How can understanding the ADKAR model help you to ensure your frontline team is ready to deliver?

1. Focus on buy-in

It’s easy to assume that when a directive comes from up the chain, your deskless workers will fall into line. But this kind of “command and control” management style is not only outdated, it often fails to garner the results you’re looking for. 

Imagine you’re launching a new promotion in a retail store. You could send out a memo to all store managers detailing how the promotion will launch, along with step-by-step instructions, which they can reiterate to their staff. 

How effective is this method? 🤷‍♀️

You’ll have some employees following instructions to the letter. Most will participate but may be patchy in delivery and consistency. And some will opt out all together (unless under direct supervision). 

Now imagine a different scenario, where instead of sending down a directive from on high, you instead bring frontline employees into the process. You communicate how the promotion will grow the business and help new customers find your business. You involve teams in the planning process, inviting upward feedback from frontline employees on their ideas for sharing the promotion with customers. 

This approach is likely to be much more effective because employees will have bought in. You’ve demonstrated that their role in the business is important, their work has meaning, and they are valued for their opinions. 

2. Build incentives into your plan

The ADKAR model suggests that both incentives and penalties can be used as methods to build desire among your employees. However, research suggests that incentives are much more effective at motivating action (e.g. bonuses for reaching a sales target of a new product) whereas penalties work better to deter action (e.g. docking pay for chewing gum while working). 

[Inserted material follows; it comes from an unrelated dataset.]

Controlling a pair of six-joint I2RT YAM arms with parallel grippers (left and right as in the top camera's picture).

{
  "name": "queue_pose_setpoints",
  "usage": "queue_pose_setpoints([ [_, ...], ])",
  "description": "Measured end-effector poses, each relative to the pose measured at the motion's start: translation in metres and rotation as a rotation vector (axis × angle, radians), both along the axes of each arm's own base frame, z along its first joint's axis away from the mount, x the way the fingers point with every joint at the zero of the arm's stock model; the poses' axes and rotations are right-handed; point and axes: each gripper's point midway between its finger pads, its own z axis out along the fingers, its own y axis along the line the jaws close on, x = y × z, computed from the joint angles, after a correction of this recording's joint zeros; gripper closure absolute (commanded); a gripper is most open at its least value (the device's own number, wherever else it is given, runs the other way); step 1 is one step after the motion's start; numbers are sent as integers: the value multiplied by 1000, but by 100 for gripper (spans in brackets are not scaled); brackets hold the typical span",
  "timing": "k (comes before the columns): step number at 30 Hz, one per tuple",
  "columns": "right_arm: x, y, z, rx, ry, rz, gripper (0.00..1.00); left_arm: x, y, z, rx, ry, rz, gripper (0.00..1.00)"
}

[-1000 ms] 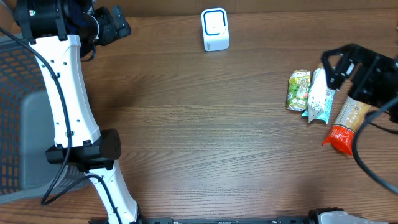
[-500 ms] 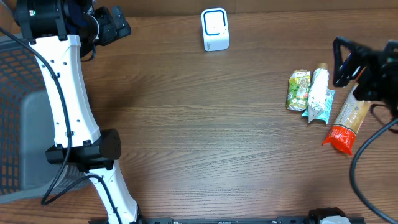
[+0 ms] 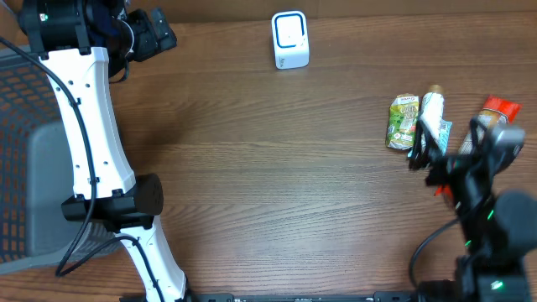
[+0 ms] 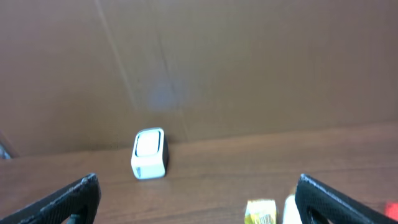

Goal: Scan the item barcode

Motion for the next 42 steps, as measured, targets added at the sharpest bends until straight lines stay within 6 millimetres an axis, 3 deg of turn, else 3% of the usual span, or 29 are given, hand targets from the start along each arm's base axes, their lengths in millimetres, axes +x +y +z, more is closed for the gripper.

When you’re launching a new product or promotion, you want your frontline staff to be active in selling and promoting in order to make your launch a success. So whether it’s leaderboards and shoutouts, or more tangible incentives such as bonuses or a team celebration, finding the right incentives can do wonders to encourage buy-in and program engagement.

And while incentives work to build desire, remember that the ADKAR model also notes that feedback, accountability, recognition, and rewards are all part of how you can reinforce a new way of working too. 

3. Make time (and space!) to learn

Giving employees enough time to learn about a new product or promotion is critical to the success of your launch. This means employees need to: 

  • Know and understand the product or promotion
  • Know where to find more information
  • Be confident in answering questions
  • Use consistent language and messaging
  • Be comfortable talking with customers about the product or promotion

Of course, assessing workforce readiness can be a challenge, especially for businesses with multiple locations and high numbers of staff to train. Tools that can help you identify knowledge gaps and warning signs (we know a great one!) make it possible to see where staff are underprepared, and allocate additional support to increase their knowledge and/or ability. 

When you’re planning a launch, promotion, or event, it can be easy to get stuck at the 50,000 feet view, and lose sight of how each individual frontline member of staff will be involved in making your plans a reality. By using the principles from the ADKAR model, you can drive workforce readiness by adopting the key strategies to keep your staff involved, engaged, and eager to deliver. 

Proven ROI of 484%

Forrester Consulting's Total Economic Impact™ study found a 484% ROI with Nudge!*

*over three years.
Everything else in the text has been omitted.